Exercise instructions | In the entries below, every line with the string "grippers" is to be reported.

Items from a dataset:
╔══
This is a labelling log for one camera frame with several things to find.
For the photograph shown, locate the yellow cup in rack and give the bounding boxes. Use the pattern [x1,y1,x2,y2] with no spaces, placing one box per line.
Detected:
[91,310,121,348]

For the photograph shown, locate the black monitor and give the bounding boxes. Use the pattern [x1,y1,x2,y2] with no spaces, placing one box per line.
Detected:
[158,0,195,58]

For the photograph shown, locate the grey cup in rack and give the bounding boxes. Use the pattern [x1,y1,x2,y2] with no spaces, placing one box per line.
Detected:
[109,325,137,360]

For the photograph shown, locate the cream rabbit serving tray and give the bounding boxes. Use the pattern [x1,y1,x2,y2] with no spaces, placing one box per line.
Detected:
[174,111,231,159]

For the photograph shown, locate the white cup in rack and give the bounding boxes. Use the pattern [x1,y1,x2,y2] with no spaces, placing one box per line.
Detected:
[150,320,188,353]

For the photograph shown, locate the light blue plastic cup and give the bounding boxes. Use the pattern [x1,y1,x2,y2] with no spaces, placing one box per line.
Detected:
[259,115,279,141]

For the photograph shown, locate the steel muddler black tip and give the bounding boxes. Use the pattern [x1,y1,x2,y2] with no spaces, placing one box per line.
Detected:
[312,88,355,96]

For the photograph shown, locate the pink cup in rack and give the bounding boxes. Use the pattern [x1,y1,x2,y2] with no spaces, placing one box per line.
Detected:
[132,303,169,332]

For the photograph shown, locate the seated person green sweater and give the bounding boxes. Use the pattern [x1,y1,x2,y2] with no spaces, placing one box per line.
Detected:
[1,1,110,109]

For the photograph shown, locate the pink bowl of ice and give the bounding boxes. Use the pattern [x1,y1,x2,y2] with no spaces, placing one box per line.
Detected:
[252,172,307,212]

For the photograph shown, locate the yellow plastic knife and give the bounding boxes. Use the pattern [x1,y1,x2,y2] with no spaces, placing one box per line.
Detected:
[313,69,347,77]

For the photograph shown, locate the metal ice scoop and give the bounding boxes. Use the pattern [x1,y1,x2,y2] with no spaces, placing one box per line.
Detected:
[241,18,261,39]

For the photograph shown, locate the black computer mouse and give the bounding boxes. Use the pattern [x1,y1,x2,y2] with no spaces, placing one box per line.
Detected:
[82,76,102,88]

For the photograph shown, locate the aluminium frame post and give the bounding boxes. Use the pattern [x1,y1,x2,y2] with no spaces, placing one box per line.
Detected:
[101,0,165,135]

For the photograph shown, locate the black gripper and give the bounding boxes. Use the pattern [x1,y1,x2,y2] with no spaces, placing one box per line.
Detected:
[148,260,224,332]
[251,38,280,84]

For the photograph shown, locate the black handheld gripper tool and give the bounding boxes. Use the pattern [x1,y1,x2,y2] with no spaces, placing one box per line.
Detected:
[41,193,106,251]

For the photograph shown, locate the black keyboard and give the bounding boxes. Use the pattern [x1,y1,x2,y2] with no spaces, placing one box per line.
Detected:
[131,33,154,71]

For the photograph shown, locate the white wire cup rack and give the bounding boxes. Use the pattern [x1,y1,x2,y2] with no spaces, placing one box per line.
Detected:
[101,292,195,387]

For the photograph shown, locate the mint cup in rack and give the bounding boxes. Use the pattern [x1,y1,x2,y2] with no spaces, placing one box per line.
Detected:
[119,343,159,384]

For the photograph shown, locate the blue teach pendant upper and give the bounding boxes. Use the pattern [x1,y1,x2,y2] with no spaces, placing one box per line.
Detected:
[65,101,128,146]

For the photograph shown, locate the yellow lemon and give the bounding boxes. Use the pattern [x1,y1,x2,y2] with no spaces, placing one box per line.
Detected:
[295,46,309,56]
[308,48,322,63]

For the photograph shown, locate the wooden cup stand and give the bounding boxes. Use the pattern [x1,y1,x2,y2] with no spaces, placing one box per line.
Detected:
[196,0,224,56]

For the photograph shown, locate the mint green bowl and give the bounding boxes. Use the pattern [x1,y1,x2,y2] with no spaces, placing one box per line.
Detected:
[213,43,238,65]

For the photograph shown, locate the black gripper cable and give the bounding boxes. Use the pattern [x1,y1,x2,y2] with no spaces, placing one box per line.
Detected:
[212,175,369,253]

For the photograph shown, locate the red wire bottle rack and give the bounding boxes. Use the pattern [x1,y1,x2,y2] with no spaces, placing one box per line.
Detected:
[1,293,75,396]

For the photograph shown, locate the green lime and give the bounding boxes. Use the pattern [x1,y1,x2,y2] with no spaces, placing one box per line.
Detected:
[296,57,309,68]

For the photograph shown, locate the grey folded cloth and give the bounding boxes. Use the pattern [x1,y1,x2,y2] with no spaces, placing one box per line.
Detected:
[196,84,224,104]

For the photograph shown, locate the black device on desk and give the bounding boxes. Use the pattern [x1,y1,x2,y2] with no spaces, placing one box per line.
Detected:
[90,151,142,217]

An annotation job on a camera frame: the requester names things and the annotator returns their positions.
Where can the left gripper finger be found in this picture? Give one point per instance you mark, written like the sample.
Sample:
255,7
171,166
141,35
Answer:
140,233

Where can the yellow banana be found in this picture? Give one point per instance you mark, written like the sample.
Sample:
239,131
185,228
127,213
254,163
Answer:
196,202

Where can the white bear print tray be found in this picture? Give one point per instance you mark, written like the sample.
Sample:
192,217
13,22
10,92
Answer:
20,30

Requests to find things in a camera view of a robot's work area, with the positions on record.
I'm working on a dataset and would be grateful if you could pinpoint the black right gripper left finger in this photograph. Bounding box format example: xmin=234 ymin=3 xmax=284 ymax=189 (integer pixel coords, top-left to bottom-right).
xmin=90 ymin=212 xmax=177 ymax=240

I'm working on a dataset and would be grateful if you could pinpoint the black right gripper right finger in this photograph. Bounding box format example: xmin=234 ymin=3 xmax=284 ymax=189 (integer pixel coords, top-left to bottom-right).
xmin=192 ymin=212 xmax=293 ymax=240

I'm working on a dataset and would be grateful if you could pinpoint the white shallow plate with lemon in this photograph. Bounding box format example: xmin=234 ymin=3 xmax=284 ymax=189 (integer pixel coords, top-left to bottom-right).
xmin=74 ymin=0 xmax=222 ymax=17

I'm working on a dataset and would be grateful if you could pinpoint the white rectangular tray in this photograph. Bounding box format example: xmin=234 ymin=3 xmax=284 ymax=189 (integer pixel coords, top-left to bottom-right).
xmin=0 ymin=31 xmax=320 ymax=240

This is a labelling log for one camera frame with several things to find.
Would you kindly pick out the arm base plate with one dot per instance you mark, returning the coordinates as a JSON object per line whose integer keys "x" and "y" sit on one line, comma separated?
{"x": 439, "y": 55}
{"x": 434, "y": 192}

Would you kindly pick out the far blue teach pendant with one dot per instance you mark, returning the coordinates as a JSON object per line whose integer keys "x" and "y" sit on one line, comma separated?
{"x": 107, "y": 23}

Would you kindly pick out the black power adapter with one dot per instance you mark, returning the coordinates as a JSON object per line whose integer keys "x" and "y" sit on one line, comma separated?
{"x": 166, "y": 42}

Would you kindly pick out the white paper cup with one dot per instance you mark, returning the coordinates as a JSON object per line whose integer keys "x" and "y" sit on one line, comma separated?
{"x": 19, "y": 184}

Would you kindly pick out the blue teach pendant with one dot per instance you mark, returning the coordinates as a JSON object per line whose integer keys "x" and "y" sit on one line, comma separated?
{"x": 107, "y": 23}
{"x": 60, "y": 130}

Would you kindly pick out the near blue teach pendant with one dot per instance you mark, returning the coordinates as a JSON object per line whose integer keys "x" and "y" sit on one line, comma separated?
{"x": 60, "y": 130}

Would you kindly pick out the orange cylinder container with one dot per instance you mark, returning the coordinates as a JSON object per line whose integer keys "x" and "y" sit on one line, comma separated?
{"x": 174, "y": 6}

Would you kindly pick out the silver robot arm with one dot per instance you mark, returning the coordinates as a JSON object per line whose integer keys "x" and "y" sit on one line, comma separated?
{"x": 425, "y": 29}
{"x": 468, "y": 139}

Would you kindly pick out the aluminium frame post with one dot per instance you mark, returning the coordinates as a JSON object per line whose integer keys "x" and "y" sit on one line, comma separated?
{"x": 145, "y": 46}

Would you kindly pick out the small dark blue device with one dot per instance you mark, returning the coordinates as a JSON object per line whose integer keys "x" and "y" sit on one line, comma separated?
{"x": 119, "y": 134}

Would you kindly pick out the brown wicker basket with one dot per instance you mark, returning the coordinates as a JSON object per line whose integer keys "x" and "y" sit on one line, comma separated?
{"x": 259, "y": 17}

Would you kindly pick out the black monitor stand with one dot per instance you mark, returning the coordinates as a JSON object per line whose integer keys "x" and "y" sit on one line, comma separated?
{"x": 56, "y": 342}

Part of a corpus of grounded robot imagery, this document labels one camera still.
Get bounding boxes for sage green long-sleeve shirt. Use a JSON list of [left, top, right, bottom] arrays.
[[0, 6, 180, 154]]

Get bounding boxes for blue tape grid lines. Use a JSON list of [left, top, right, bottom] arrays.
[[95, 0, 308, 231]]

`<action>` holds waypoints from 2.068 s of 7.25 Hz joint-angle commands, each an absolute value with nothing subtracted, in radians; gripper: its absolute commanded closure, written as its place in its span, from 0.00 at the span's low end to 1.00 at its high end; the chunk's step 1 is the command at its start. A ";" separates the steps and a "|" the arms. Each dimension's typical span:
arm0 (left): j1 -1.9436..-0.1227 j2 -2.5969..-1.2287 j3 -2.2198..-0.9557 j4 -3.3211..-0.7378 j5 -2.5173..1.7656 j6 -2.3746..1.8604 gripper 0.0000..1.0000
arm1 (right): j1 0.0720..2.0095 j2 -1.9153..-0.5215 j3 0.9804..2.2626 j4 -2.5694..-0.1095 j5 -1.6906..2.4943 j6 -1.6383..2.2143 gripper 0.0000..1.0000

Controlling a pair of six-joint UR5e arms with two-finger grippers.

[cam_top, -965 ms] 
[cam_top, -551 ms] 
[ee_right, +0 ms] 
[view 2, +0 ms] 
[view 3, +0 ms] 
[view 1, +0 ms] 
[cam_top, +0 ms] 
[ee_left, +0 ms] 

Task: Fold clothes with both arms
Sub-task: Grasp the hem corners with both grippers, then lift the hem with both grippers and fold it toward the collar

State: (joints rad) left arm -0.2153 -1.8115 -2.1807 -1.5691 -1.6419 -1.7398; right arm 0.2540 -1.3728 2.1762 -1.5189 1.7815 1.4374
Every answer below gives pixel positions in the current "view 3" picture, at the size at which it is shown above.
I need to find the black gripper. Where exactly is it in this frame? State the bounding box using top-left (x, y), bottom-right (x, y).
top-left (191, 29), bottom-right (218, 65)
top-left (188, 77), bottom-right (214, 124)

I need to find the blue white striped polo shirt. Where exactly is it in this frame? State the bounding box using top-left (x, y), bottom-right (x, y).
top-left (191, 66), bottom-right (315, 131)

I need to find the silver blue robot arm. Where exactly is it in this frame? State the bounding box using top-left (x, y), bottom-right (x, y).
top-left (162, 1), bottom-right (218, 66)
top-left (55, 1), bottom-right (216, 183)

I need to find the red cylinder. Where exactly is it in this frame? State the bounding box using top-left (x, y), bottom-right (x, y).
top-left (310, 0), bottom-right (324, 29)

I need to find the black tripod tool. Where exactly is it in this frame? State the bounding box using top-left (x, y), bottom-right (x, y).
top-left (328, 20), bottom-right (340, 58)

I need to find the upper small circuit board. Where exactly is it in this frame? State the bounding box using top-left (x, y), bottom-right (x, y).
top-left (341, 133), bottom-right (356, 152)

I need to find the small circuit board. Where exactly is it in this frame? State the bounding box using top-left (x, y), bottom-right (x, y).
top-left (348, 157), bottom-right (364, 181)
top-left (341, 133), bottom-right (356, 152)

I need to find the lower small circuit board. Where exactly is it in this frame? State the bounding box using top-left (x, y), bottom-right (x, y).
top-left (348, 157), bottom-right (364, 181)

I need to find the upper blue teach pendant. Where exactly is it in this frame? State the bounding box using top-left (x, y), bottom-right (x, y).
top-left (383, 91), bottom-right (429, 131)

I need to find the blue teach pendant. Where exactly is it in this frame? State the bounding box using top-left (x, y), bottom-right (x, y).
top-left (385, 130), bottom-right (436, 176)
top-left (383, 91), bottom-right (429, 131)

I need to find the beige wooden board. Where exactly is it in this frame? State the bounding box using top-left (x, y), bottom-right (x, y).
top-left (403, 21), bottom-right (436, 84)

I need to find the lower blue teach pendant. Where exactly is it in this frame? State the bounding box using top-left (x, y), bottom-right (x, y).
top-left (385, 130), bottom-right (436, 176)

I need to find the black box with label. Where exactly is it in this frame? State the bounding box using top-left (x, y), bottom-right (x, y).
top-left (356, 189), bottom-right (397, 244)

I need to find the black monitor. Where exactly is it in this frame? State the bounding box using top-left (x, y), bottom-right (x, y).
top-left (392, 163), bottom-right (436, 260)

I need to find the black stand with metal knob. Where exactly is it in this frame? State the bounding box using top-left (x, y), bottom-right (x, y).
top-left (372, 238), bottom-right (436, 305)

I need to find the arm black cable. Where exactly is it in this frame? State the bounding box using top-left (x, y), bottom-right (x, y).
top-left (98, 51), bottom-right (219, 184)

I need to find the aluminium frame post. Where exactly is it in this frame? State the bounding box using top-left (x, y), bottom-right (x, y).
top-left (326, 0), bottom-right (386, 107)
╚══
Answer box |
Controlling a pair of six-joint UR5e arms with two-finger grippers.
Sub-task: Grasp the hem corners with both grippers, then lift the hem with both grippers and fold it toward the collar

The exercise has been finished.